Dans la Nouvelle-Angleterre du 17ème siècle, une famille de colons bigots est exilée à la suite d'un différent religieux. Ils s'installent à la limite des terres connues, en lisière d'une forêt sauvage, et vont avoir à faire à des forces surnaturelles...
Un peu comme chez Ari Aster, le travail de Robert Eggers fait partie du haut du panier de ce que le cinéma d'horreur nous a offert dans les années 2010. Loin des jump scares de pacotille, le réalisateur soigne sa forme, et mise sur l'ambiance pesante pour oppresser son spectateur.
Outre les éclairages naturels ou à la bougie, et la reconstitution réussie (avec des acteurs qui parlent en vieil anglais), ce sont ici l'extrémisme religieux et les conditions difficiles des colons qui rendent cet environnement peu enviable. Le surnaturel ne parait être que la goutte d'eau, face à ces personnages qui doivent encaisser une moral rigide culpabilisante. Le film tacle ainsi la bigoterie hypocrite et auto-destructrice.

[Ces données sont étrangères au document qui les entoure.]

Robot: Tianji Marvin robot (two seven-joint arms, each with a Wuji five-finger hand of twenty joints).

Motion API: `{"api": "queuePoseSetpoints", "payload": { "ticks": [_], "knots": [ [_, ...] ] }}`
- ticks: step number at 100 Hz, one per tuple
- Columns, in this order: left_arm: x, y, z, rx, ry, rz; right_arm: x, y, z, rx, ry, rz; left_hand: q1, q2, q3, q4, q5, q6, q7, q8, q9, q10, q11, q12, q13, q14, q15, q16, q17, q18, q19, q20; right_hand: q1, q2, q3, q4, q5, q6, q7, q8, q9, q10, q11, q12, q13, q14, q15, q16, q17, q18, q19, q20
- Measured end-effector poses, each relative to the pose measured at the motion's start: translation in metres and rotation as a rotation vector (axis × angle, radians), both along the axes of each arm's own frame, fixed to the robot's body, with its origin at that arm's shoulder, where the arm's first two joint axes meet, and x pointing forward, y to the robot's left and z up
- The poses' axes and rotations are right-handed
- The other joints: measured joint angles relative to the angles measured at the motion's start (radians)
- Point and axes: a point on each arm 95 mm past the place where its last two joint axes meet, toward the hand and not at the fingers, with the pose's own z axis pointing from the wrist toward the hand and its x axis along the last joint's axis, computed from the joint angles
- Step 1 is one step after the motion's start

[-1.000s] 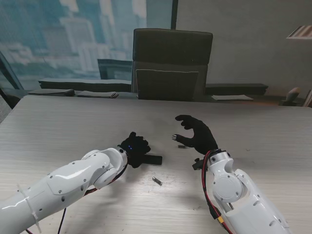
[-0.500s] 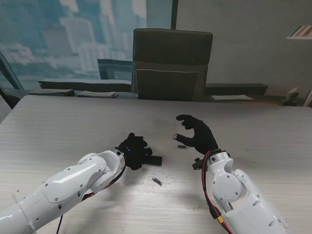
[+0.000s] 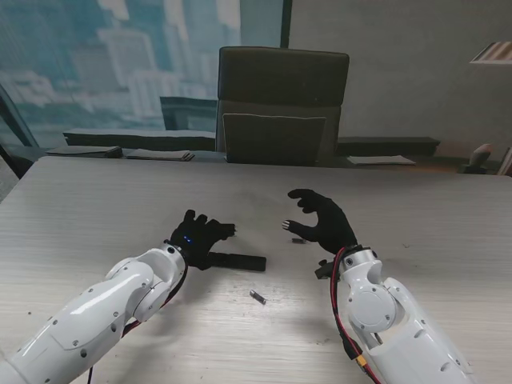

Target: Install the batteries into the remote control and close the cover

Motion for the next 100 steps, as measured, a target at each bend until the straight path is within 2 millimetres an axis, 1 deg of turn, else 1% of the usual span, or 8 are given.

On y décèle aussi une évocation du rapport homme/nature, l'Homme tentant à ses dépens de coloniser ou dompter la nature avec ses propres règles, sans chercher à vouloir comprendre une sauvagerie qui a pourtant elle-aussi ses propres lois.
Sur la forme, les acteurs convaincants soutiennent la réalisation travaillée. Alors dans ses débuts au cinéma, Anya Taylor-Joy incarne le rôle troublant de cette sœur aînée qui en prend plein la figure, alors qu'elle est plus ou moins la seule à être droite dans ses bottes, jusqu'à un final singulier. On repère aussi Ralph Ineson, dont le visage dépité convient très bien à celui du père de famille austère enchaînant les mauvaises décisions.
Cependant, il faut bien avouer que le film est un peu longuet, et que Robert Eggers tente un équilibre pas évident, mêlant passages explicitement surnaturels, et horreur d'ambiance suggérée. Cela amène un peu de frustration, et démonte immédiatement la possibilité que les personnages soient tout simplement siphonnés, ce qui est un peu dommage.
Il corrigera cela dans son film suivant, "The Lighthouse", beaucoup plus complexe et réussi.